「超能力は、魔法のように…他と契約することもなく、自由に使える素晴らしい力だ」

ジャスティンは、ゆっくりと歩きだす。

「しかし…人の精神力を使う限りは、無尽蔵ではない」



ジェーンの手が震えた。

ジャスティンは悲しく微笑み、

「終わりだよ…ジェーン。しばらくは超能力は使えない」


「ジャ、ジャスティン…」

ジェーンは、近づいてくるジャスティンの様子に明らかに、今までと違う雰囲気を感じ取っていた。

「ジェーン…」

ジャスティンは優しく…できるだけ優しい表情を浮かべ、手を突きだした。

「さようなら」

ジャスティンは表情とは逆に、肉体は鋭さを増す。

揃えた指先が、まるで刃物のように輝く。

「ジャスティン…?」

ジェーンは悟った。これから、起こることを。

だけど、それでも信じられなかった。


ジャスティンが、自分にそうようなことをするはずがないと。




ジャスティンの手刀が、ジェーンに突きささる刹那、

ジャスティンの手首を、アルテミアが掴んだ。


「えらそうに言っておいて…結局、やることは一緒かよ」

アルテミアの呆れたような言い方に、ジャスティンはフッと笑った。

「同じではないよ。
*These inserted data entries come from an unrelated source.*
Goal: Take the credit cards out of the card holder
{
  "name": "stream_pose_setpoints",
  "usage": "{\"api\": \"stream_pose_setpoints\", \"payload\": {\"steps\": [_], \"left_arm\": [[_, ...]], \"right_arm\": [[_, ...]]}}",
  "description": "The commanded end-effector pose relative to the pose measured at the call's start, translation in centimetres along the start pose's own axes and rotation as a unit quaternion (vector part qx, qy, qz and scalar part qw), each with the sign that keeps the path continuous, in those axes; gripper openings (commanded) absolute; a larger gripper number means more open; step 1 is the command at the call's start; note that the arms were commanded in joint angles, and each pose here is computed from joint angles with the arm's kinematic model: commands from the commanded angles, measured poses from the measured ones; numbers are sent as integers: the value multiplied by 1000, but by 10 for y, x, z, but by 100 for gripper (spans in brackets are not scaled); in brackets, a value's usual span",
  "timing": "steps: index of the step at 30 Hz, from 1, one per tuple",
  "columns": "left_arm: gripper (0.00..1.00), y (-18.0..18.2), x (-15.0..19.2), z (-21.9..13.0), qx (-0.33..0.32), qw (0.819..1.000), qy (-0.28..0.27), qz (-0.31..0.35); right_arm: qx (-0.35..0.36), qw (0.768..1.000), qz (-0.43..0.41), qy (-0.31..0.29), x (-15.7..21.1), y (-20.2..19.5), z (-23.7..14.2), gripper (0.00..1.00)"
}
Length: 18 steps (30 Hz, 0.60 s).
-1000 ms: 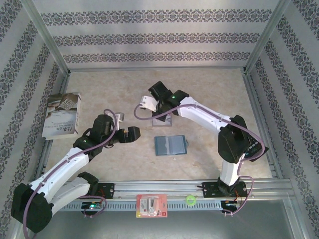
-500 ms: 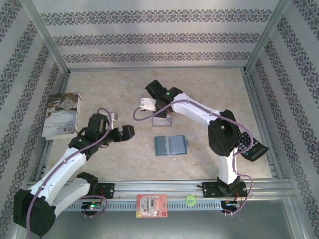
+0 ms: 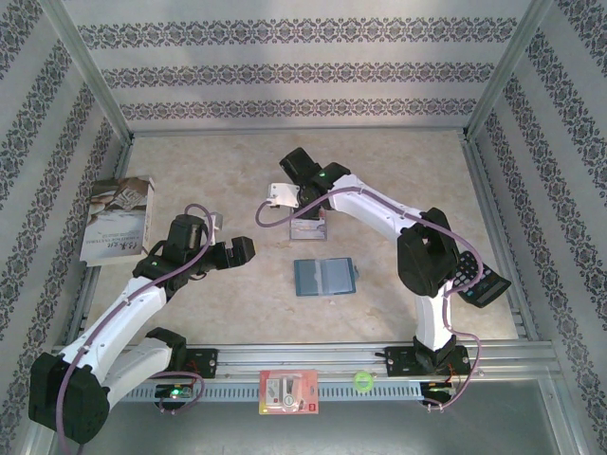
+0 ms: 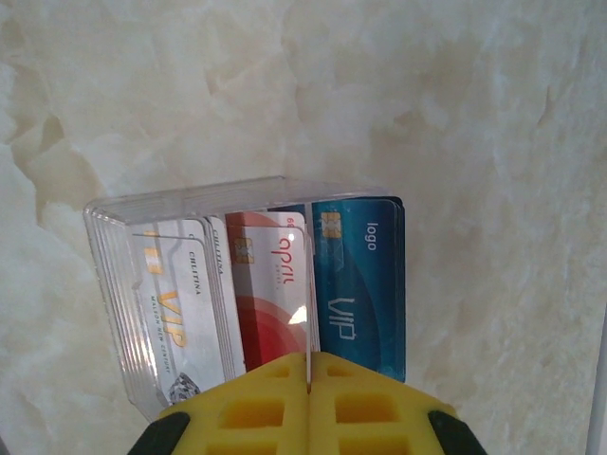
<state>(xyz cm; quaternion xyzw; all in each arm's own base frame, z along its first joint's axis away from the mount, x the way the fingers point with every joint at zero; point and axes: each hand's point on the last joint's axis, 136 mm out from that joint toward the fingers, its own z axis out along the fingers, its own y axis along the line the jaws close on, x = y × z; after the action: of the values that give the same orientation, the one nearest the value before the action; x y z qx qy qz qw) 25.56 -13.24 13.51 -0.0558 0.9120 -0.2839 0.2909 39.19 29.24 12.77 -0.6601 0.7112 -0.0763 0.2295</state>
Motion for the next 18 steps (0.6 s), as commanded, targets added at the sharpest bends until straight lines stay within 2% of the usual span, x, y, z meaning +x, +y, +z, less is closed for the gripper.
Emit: {"api": "stream_pose_setpoints", "payload": {"steps": [1,18], "left_arm": [[100,2,-4,-1,0,1000,-5,2],[100,10,-1,5,-10,1000,2,-5]], "right_arm": [[-13,1000,-2,5,5,4,11,0],[-44,999,3,14,10,14,31,0]]}}
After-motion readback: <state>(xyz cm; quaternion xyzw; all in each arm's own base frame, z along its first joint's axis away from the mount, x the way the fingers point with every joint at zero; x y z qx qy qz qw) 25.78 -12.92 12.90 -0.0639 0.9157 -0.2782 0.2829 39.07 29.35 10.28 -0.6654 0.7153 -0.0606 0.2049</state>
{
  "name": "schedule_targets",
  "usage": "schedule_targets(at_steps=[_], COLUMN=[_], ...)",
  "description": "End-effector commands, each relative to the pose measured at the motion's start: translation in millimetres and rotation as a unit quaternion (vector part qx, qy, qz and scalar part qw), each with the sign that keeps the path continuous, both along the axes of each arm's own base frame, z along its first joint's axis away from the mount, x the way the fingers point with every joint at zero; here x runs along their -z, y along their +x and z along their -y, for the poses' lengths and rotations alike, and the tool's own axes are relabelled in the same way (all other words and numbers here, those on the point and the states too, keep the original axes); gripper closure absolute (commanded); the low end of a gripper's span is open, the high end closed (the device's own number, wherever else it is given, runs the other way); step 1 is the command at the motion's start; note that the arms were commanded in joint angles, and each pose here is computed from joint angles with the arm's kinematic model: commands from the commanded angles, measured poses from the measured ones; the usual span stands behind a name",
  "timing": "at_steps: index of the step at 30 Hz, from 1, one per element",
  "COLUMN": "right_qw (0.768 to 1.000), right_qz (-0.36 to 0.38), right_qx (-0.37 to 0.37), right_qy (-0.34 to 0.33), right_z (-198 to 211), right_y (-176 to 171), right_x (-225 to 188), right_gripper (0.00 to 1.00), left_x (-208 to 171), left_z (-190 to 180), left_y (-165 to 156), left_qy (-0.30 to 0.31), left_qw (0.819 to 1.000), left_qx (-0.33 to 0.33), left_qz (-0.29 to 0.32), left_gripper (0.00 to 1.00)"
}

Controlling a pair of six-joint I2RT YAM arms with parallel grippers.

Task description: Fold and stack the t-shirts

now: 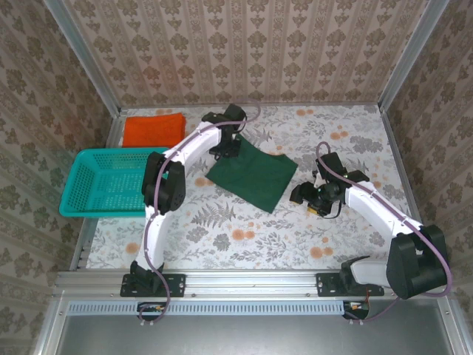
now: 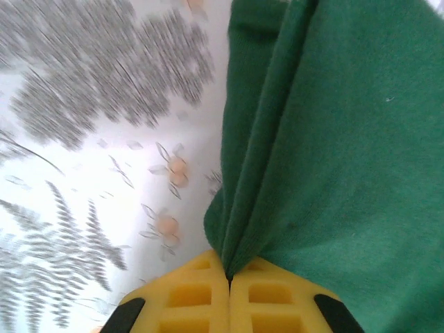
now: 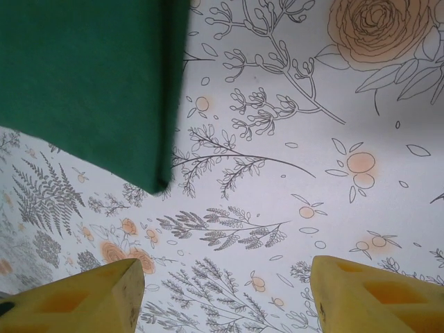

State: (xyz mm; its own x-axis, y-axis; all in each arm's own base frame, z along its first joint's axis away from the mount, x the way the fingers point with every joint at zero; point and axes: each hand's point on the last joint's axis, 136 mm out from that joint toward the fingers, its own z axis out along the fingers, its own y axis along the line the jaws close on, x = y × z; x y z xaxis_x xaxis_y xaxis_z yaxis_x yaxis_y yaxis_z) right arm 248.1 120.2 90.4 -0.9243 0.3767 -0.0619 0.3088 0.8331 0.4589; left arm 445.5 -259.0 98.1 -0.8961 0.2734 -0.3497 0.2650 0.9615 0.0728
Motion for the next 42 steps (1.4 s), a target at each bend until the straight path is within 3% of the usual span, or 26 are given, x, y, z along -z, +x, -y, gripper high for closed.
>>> schedule_targets(at_steps=[1,8,19,34,42], right_qw=[1.0,0.999,0.999,0.997,0.997], right_qz=[-0.02,-0.031,-0.05,-0.065,-0.069], right_qx=[0.011,0.012,0.005,-0.007,-0.005], right_qy=[0.006,0.007,-0.012,-0.027,-0.024], right_z=[0,1,10,10,7], right_y=[-12,-19,-40,-31,-27], right_x=[-1,-4,-17,-28,-27], right_gripper=[0.34,0.35,0.36,0.37,0.38], left_x=[-8,-30,-96,-178,-195], left_z=[-25,-32,-103,-159,-184], left_y=[12,40,87,98,98], left_qy=[0.068,0.111,0.173,0.167,0.157], left_qw=[0.998,0.992,0.978,0.968,0.968], left_qx=[0.019,0.048,0.045,0.034,0.032], left_qz=[0.003,0.029,0.109,0.182,0.194], left_gripper=[1.0,1.0,1.0,1.0,1.0])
いろいろ考えた結論だ」

「どこがだ!」

アルテミアは、ジャスティンの手を振りほどいた。

「アルテミア…」

ジャスティンは少し、ジェーンから離れると、アルテミアの方を向き、

「お前が手をかけるのと、俺が手をかけるのでは、意味が違う。俺は、赤星くんに恨まれても、この子達に恨まれても、大丈夫だ」

ジャスティンは、腰が抜けたのかその場で崩れ落ち…自失呆然になっているジェーンを見下ろした。

「だから…俺が、終わらせる」

ジャスティンは、再び手刀を作り出した。


「馬鹿か!」

アルテミアは、ジャスティンの肩を後ろから掴んだ。

その瞬間、アルテミアの手を振りほどいたジャスティンは、回し蹴りを放つ。

アルテミアも同時に放っており、

蹴りと蹴りとがクロスする。

「何!?」

バランスを崩したのは、ジャスティンの方だった。